Taste Testings: Consumer Product Reviews
By Food in Canada staffFacilities Maintenance Food Trends Green Tea tea
New Tao Ti Green Tea is made with Chinese green tea leaves, and according to manufacturer Telford International Co. Ltd., is made “with the ancient Chinese method of pan frying the tea leaves.” Low in sugar, high in antioxidants and containing no preservatives or artificial colouring, the iced tea is available in three flavours: Honey Green Tea, Lemon Green Tea and Apple Green Tea. The suggested retail price is $1.70 per 500-mL bottle, available in grocery stores throughout Vancouver and the Greater Toronto Area. For more information: email@example.com
Here’s what our taste testers had to say:
“I’ve never been an iced tea drinker but was curious about this new drink, Tao Ti Apple Green Tea. I loved the idea that it incorporates green tea because of everything I’ve read about it. I do drink apple juice so this seemed like a great combination. It smelled wonderful. It had a very fresh, summery scent, and reminded me also of crisp apples and apple pie. As for the taste I couldn’t quite put my finger on it. It’s sweet, but there’s also a hint of bitterness, which I liked. And I liked that the green tea did not overpower the apple flavour. One whole bottle contains more sugar than I’d prefer, but then again I don’t think I’d drink 500 mL in one sitting. The bottle also doesn’t indicate how much caffeine is in it. I’m not sure if I’d buy it for myself, but I might for a party. I think this would be great mixed with alcohol.”
Female, early 40s
“I’m not sure that I like the packaging. The colour is attractive, but the design is a bit generic and probably wouldn’t stand out to me on a grocery shelf or merchandising cooler. I tried the Lemon Green Tea flavour, which was refreshing and only mildly lemony, which I prefer to iced tea that contains very strong lemon flavour. The fact that it contains no preservatives is also appealing. However, I found it very sweet, and so could only finish about half the bottle. In fact I had to drink a glass of water afterwards. As a result I probably wouldn’t buy this.”
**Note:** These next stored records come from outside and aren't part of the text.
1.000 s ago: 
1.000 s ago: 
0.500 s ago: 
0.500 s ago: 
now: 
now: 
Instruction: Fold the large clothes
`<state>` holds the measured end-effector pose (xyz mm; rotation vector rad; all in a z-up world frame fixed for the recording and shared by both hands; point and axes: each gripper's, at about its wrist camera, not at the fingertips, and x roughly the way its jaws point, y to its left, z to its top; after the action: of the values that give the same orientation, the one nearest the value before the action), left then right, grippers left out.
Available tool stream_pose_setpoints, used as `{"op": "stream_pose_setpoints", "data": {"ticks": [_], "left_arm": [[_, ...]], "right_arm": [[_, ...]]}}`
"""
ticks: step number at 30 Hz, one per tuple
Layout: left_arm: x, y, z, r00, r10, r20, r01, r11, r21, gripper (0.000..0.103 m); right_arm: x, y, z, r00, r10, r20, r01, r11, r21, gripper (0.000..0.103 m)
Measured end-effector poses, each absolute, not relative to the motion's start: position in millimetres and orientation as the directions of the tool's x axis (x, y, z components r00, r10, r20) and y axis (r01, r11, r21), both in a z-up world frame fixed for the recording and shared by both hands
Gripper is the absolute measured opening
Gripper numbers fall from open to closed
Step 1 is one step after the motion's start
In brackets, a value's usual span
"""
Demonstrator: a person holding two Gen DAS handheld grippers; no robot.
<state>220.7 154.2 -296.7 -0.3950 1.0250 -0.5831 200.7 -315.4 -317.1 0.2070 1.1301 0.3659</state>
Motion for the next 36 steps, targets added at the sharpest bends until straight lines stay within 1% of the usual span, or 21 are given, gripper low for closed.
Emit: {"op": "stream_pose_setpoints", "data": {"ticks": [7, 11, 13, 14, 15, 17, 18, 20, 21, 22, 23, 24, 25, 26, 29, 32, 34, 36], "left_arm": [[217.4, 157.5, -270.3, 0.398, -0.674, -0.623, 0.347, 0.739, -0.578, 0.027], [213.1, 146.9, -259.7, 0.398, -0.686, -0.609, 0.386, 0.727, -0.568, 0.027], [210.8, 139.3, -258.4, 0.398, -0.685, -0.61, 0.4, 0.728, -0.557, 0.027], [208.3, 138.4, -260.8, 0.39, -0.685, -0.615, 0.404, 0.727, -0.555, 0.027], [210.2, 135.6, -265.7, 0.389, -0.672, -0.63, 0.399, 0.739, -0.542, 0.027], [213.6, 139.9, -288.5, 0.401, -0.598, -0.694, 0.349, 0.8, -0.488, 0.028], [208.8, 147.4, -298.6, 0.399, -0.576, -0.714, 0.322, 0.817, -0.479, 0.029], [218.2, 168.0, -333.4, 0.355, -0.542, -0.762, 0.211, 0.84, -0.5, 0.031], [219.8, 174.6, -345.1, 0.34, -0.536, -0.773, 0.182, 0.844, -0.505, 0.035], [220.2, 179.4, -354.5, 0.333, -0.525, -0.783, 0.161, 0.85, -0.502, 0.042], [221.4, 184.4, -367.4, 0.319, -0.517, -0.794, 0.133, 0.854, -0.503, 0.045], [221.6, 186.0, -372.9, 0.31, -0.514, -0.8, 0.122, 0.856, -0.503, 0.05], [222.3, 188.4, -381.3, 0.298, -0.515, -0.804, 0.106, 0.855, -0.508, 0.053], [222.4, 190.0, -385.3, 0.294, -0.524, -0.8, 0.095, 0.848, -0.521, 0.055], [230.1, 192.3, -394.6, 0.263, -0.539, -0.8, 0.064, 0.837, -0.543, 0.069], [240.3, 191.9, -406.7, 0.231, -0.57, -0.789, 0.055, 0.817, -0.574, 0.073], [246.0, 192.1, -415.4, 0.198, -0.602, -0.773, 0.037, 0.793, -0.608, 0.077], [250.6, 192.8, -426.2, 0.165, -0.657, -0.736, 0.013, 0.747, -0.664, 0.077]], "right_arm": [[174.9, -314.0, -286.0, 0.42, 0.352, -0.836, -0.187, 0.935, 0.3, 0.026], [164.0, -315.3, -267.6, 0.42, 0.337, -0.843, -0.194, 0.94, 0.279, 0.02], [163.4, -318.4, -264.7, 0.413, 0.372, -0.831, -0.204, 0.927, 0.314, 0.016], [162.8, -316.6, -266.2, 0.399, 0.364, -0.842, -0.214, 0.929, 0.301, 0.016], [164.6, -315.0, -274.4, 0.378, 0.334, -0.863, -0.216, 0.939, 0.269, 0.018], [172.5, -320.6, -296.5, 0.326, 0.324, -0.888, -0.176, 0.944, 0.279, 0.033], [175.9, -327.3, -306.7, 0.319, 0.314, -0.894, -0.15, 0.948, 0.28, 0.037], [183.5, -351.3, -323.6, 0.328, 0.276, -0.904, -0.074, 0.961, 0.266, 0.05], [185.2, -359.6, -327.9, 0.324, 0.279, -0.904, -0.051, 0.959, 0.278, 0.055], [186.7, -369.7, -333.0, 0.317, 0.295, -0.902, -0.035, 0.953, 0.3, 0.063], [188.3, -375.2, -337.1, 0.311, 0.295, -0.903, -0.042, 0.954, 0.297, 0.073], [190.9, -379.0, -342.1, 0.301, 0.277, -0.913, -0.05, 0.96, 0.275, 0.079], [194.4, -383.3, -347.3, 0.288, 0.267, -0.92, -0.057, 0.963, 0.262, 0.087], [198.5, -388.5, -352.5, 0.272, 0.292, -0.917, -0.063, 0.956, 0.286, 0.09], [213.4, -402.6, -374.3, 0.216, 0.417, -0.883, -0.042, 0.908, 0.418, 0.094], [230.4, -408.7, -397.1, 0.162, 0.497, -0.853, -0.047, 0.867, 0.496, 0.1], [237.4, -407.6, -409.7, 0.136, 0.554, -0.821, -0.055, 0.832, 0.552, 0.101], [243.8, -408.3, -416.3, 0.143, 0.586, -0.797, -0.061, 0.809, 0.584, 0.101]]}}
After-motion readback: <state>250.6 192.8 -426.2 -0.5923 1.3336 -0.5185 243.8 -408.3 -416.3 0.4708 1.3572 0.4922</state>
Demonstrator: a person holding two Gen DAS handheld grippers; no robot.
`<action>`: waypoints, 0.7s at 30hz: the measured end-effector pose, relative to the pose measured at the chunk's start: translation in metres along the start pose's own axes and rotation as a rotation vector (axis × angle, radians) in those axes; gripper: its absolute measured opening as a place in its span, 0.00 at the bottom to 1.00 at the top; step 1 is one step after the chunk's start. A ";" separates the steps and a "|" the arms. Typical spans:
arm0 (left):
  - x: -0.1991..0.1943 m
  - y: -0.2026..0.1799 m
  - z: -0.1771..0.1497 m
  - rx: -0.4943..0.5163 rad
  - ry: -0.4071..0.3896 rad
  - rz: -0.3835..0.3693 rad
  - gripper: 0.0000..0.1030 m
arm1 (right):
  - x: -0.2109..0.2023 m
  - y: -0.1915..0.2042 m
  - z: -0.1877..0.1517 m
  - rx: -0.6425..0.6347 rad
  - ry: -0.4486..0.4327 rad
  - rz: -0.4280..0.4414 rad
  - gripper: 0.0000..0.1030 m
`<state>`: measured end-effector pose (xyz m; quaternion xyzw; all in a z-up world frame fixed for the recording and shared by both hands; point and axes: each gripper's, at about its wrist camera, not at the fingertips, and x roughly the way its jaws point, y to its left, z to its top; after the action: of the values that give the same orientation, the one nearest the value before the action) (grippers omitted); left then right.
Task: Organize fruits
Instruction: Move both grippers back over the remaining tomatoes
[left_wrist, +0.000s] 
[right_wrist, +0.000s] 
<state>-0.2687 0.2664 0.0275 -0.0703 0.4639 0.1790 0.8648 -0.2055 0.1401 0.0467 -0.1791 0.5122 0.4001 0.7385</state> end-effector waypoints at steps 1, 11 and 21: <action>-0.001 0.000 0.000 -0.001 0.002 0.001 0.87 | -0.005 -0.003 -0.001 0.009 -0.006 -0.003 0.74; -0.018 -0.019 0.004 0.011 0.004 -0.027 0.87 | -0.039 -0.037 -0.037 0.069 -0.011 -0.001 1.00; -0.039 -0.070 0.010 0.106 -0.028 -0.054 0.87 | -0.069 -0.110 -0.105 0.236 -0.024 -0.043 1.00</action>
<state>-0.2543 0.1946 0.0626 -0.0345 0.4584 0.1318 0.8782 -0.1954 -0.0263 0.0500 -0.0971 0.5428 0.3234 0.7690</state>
The Honey Green Tea is ensconced in a green plastic graphic sleeve instead of utilizing a label, so there was actually very little visually to suggest what exactly it is you are purchasing. Except that it’s green. The packaging attempts to capitalize on the ancient Chinese roots of the green tea beverage, complete with the fictitious but authentic sounding brand name drawn in broad calligraphy strokes and written vertically. While classical Chinese writing is written vertically top to bottom and from right to left, the manufacturers have chosen to ignore that fact when applying the English and French annotations of the flavour: Honey Green Tea/The Vert au Miel which is inexplicably read vertically from bottom to top in stark contrast to the way it has written the brand name.
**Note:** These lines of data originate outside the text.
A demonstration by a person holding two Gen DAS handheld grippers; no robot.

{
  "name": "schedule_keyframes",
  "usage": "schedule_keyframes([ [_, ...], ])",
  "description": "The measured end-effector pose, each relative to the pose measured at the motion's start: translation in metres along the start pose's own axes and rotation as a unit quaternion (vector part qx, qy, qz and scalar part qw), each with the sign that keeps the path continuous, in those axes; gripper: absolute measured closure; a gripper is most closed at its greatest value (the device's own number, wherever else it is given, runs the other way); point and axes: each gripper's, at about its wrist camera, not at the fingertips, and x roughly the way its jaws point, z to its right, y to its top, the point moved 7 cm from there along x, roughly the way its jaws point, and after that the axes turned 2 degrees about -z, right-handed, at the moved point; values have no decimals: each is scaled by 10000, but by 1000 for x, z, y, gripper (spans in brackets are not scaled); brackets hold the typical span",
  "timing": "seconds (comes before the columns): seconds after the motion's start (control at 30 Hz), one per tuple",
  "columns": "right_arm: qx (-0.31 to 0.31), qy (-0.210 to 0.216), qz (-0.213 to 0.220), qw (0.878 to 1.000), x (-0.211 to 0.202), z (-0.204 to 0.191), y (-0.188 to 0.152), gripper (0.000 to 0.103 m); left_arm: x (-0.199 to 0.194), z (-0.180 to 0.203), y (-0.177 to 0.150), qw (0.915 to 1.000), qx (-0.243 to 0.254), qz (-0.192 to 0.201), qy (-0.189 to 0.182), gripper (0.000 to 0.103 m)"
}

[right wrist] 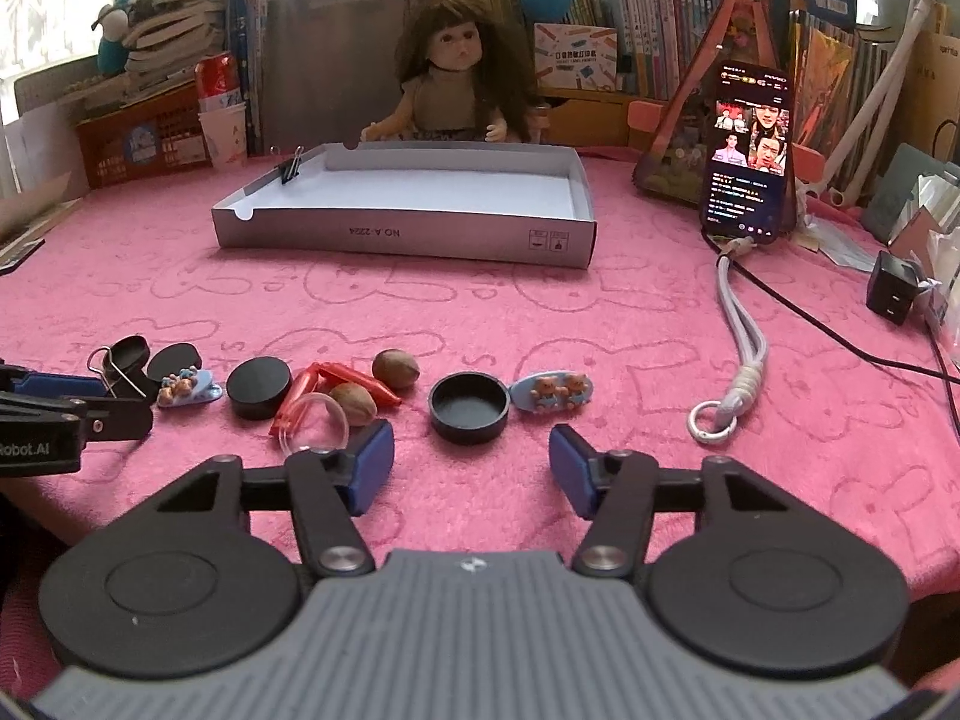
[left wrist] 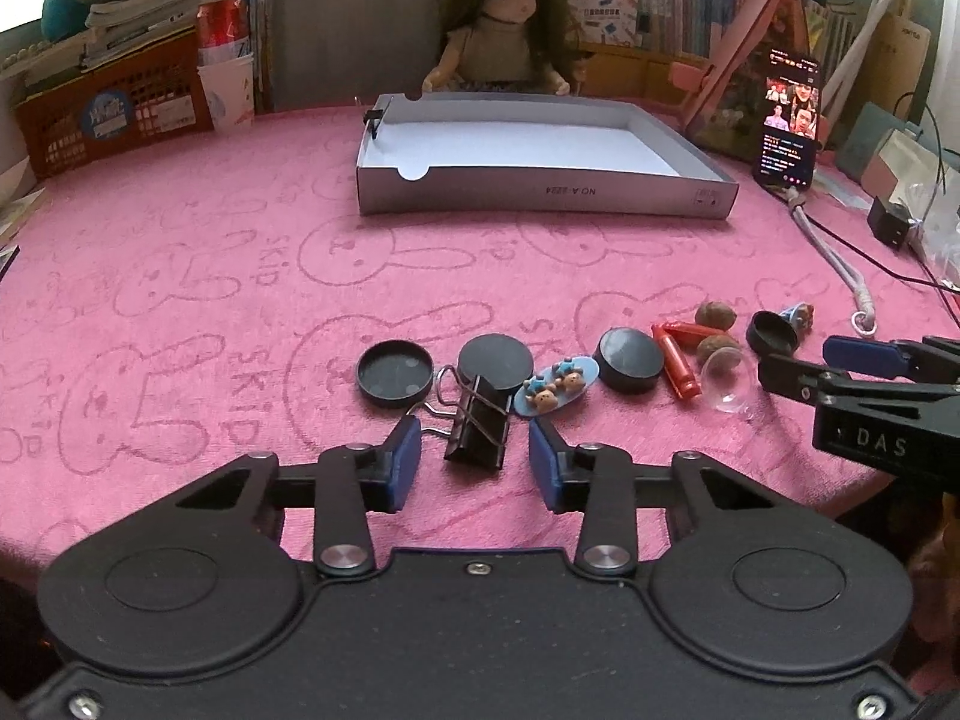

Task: Organize rigid objects
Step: 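Grasp the black binder clip with the left gripper while the right gripper grasps the black lid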

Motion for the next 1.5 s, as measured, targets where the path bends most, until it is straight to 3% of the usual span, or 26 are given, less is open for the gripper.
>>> schedule_keyframes([
  [0.4, 11, -3, 73, 10000, 6, 2, 5, 39, -3, -20, -4, 9997, 67, -43, 250, 64],
  [1.0, 37, -23, 30, 10000, 12, 2, 5, 35, -2, -64, -1, 9970, -260, -85, 719, 54],
  [1.27, 2, -109, 35, 9999, 13, 1, 6, 34, -7, -82, 8, 9933, -377, 104, 1084, 52],
  [1.5, 0, -118, 33, 9999, 13, 0, 6, 34, -10, -79, 10, 9944, -584, 171, 860, 45],
])
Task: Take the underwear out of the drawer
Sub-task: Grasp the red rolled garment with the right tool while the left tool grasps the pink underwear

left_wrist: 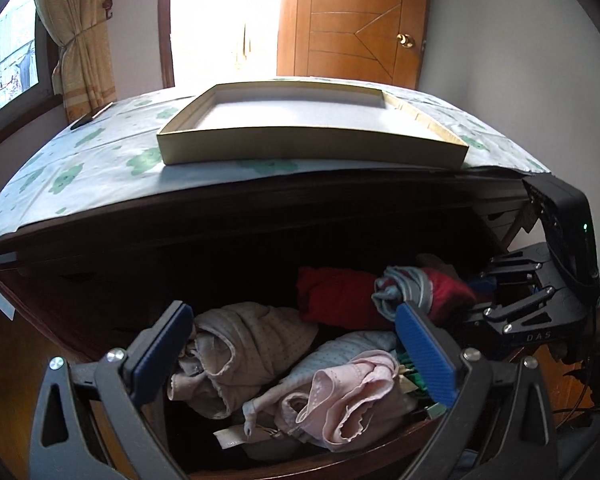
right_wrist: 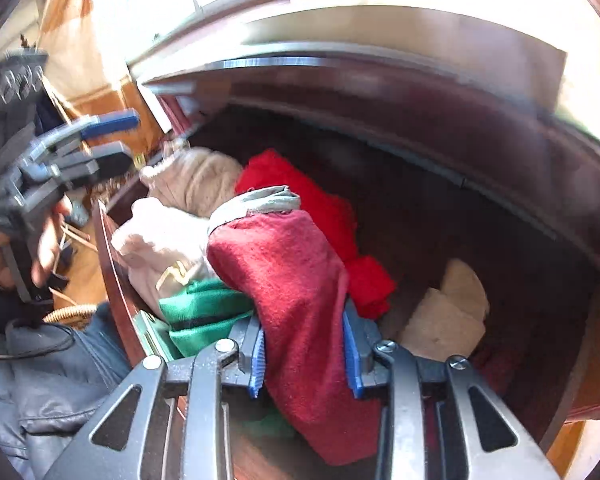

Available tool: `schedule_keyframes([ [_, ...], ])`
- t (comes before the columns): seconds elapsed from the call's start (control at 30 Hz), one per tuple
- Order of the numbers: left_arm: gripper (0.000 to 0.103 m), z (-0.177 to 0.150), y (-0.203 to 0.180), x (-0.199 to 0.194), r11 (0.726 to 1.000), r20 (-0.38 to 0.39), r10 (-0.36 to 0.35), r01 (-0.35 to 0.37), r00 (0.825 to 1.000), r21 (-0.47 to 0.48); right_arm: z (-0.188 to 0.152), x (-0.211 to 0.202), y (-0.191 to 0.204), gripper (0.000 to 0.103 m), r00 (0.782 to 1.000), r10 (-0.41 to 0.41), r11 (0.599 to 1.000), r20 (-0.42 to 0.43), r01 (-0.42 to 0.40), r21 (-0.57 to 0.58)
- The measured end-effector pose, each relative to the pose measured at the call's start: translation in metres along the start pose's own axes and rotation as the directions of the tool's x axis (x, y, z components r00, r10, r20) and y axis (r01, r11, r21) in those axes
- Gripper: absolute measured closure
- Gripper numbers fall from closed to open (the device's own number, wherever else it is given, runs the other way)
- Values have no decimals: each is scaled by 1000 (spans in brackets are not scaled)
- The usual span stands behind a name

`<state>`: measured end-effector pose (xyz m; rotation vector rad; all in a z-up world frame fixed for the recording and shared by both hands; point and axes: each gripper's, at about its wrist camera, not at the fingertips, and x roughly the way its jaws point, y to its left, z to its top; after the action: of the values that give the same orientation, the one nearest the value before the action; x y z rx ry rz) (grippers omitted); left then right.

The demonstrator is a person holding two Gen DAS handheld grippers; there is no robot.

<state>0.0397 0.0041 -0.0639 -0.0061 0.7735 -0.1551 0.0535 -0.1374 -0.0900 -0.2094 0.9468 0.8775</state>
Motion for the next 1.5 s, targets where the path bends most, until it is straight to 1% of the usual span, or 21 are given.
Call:
schedule_keyframes([
  [0.07, 0, -1, -2, 2, 1000, -9, -4, 4, 1000, 11, -1, -9, -5, 69, 999, -2, 1000, 42, 1, 24],
  [0.13, 0, -3, -6, 3, 1000, -23, -13, 13, 1000, 28, -3, -13, -10, 69, 998, -22, 999, 62, 20, 38],
  [0.27, 0, -9, -15, 8, 997, -59, -27, 31, 998, 73, -4, -24, -17, 69, 996, -55, 998, 71, 52, 37],
  [0.37, 1, -16, -26, 13, 992, -98, -43, 55, 994, 115, -4, -28, -24, 69, 997, -41, 998, 71, 38, 50],
  [0.43, 2, -21, -32, 17, 988, -117, -38, 55, 992, 147, -4, -28, -26, 69, 997, -36, 998, 67, 33, 50],
  [0.53, 6, -27, -36, 26, 984, -154, -41, 67, 987, 167, -5, -28, -30, 69, 997, -34, 998, 63, 30, 51],
  [0.63, 12, -33, -35, 37, 985, -199, -54, 86, 978, 152, 0, -18, -29, 69, 998, -29, 998, 54, 26, 57],
  [0.73, 22, -37, -31, 43, 986, -219, -89, 117, 972, 119, 2, -12, -27, 69, 999, -26, 998, 46, 23, 58],
  [0.77, 31, -38, -30, 43, 985, -221, -103, 130, 970, 111, 3, -10, -27, 69, 999, -25, 998, 44, 23, 58],
  [0.8, 50, -39, -30, 42, 982, -225, -124, 151, 966, 109, 4, -8, -28, 69, 999, -24, 998, 43, 21, 59],
  [0.83, 56, -40, -32, 42, 979, -228, -141, 170, 963, 112, 4, -8, -28, 69, 999, -22, 998, 42, 19, 61],
  [0.87, 63, -41, -33, 40, 978, -220, -146, 175, 965, 118, 5, -4, -27, 69, 999, -22, 998, 42, 19, 63],
  [0.9, 75, -41, -34, 38, 975, -217, -158, 187, 963, 120, 4, -5, -28, 69, 999, -21, 998, 44, 18, 65],
  [0.93, 82, -41, -34, 36, 971, -219, -184, 212, 958, 112, 4, -5, -28, 69, 999, -21, 998, 47, 18, 66],
  [0.97, 85, -41, -35, 33, 968, -211, -199, 225, 957, 109, 4, -5, -29, 69, 998, -23, 998, 52, 20, 68],
  [1.03, 86, -41, -39, 24, 965, -187, -203, 229, 961, 126, 2, -8, -28, 69, 997, -33, 997, 65, 29, 67],
  [1.17, 87, -35, -37, 17, 962, -164, -218, 240, 962, 129, -3, -16, -26, 69, 994, -52, 997, 101, 46, 58],
  [1.4, 88, -27, -17, -12, 962, -111, -234, 246, 966, 117, -7, -26, -25, 69, 988, -62, 997, 144, 54, 58],
  [1.5, 88, -23, -12, -25, 962, -73, -244, 251, 967, 108, -8, -29, -25, 69, 985, -68, 997, 160, 60, 54],
])
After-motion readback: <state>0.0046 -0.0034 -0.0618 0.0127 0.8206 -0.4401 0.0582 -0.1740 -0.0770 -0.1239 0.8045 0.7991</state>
While there is more than a hint of sweet honey, the Honey Green Tea does taste more like an authentic green tea, complete with the slight bitterness than anything I have ever tasted. Having lived in Japan for a few years, I would imbibe a minimum of three cups of green tea a day. Telford International in a nod towards the classic flavour of green tea have made it less about the commercial taste and utilized a more authentic bitter flavour that permeates the Japanese/Chinese green tea utilized in ceremonies.
While I might applaud them for going for a flavour that is definitely more classical, it may not be to everyone’s taste here in the Western world. For Telford’s sake, I hope I am wrong. Perhaps it’s my depraved Western upbringing, but I have a sweet tooth. And while Tao Ti’s Honey Green Tea possesses a decent enough authentic flavour, it’s just not quite my cup of tea.
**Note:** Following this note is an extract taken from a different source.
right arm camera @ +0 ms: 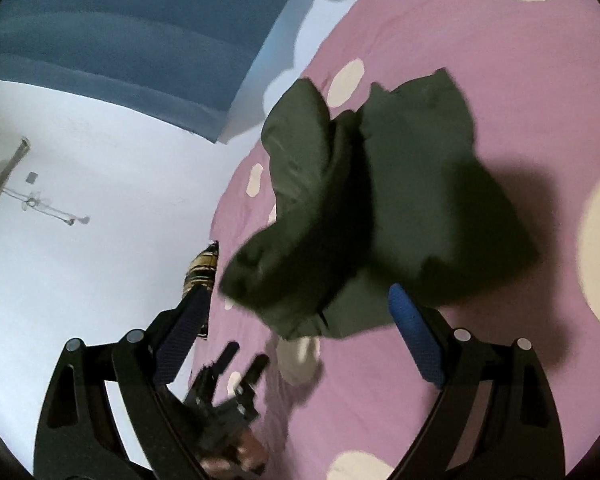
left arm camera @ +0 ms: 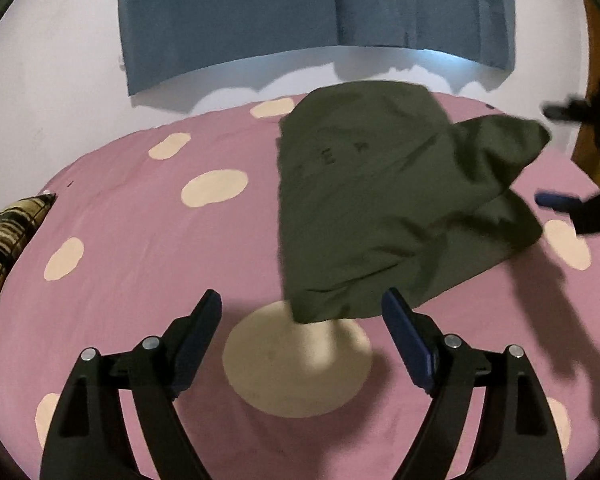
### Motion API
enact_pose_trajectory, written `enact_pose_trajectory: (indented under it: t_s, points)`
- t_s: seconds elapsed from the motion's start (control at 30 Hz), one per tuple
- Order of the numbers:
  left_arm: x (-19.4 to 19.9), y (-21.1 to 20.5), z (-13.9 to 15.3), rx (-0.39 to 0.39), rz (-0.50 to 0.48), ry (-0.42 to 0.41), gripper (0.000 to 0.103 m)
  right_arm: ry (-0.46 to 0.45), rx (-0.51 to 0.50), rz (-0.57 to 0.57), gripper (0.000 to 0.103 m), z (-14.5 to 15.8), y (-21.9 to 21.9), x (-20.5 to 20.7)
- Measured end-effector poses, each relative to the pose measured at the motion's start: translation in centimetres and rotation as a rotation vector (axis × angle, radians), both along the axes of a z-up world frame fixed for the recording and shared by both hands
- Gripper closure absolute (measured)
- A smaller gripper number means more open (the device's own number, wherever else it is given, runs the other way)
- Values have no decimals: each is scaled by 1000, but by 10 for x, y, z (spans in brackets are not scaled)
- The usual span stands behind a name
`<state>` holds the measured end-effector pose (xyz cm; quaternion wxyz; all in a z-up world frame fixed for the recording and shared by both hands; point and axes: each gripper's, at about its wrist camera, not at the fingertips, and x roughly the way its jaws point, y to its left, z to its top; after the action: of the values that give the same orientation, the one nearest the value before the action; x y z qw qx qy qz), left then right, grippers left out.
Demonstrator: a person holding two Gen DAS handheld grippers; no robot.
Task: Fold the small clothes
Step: 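Lower the bundle onto the bed with the left tool and smooth it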
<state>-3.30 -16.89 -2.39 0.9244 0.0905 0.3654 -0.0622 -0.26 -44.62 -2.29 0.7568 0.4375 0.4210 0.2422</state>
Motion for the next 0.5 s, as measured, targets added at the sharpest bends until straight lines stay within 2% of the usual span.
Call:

If I saw this product – Tao Ti Apple Green Tea – in a store I wouldn’t buy it. At first glance the packaging seems excessive and doesn’t translate that it’s a healthy green tea beverage, plus “apple” as a flavour is often too tart. But to my surprise it was actually light and refreshing with a subtle apple flavour infused in an earthy cold tea. I also tried the Tao Ti Honey Green Tea. Honey and tea is a natural union of flavours and to finally have it in a cold tea beverage is brilliant. From first sip to last gulp this green tea is delicious and thrist-quenching. Unfortunately, the packaging is gaudy and the nutritional information is hard to read, which makes it a hard sell for first purchasers.
I really wanted to like Tao Ti Lemon Green Tea flavour ice tea. I love green tea, lemon, and ice tea and was hoping for the best of all these flavours. However, this was not “A Harmony of Flavour” for me, as the packaging suggests. To me, it tasted like I was drinking dishwashing liquid. I finally had to stop half way down the bottle after I gave it a fair go.